In seven years of living on a narrowboat I never learned to tie a proper knot, much to my shame. However, when you have a boat you are going to have to get to grips with ropes and at least some form of lashing them round things.
There are two main uses for ropes (which proper boaters love to call ‘lines’); one is to tie the boat up so that it remains moored to the bank; the other is for controlling the boat from the towpath, such as bringing the boat into a lock landing or indeed when bringing it in for mooring.
To this end you will find all canal boats have long ropes secured to posts at the bow (front) and stern (back). You can then take the other end of the rope ashore with you and use it to secure the boat (click here to see more specifics about where you can moor, and click here for mooring procedures).
There will also be at least one rope, called a centreline, which is secured to a point roughly in the middle of the roof and taken back to the stern so that it can be grabbed with ease by you as you step off the boat, and taken ashore. By pulling (hard!) on this rope, you can bring the boat into the towpath.
You might be wondering why you need that – surely you can just drive up to the bank, stop the engine and step off? Well, firstly it’ll be very hard to come to an absolute dead stop so the boat will keep moving slightly, and secondly on a river there is a current so even if you stop, the boat may promptly start floating away.
Hence when you need to come up to the bank (eg to moor, or to use a lock), you get as close as you can, go as slow as you can, and at the last moment give a burst of reverse then drop the engine into neutral and step ashore with the centreline, at which point the boat is under your control via that rope. Do remember to pop the engine into neutral else you’ll be pulling against it and it will likely win.
This is less of an issue if you have other people aboard as someone can always stay at the tiller and control the boat that way if needed. Or you can drop someone else off with the centreline while you stay at the tiller.
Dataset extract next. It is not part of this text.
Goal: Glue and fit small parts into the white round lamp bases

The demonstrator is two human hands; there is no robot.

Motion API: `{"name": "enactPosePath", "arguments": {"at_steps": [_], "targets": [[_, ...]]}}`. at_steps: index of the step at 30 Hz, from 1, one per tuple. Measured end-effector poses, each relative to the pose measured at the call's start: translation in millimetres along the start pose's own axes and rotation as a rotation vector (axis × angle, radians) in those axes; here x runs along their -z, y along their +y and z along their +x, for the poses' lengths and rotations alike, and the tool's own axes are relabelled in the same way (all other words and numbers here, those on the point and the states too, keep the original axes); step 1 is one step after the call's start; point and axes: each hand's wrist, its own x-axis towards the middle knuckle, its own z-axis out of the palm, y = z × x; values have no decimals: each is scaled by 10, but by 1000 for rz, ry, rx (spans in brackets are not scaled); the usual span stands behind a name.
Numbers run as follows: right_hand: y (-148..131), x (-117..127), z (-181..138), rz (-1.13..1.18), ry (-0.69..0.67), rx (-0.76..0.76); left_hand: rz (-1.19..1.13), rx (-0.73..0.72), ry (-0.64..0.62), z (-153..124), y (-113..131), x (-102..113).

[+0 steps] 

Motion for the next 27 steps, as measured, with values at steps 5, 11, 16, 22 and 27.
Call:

But if you’re alone on the boat – and there are a lot of single-handed canal boaters – then getting used to handling the boat with just the centreline will be essential.
Particularly as you come up to locks, when bringing the boat into and out of a lock, and when controlling the boat within the lock, the centreline will be your best friend.
One thing to be aware of is that the centreline should be long enough to be usable but not so long so to get caught by the propeller in the event that the end falls into the water. Believe me, there is nothing quite so frustrating as having to cut a rope free from around your propshaft while you lie across the engine bay with your arms down the weed hatch into the freezing, dirty canal water!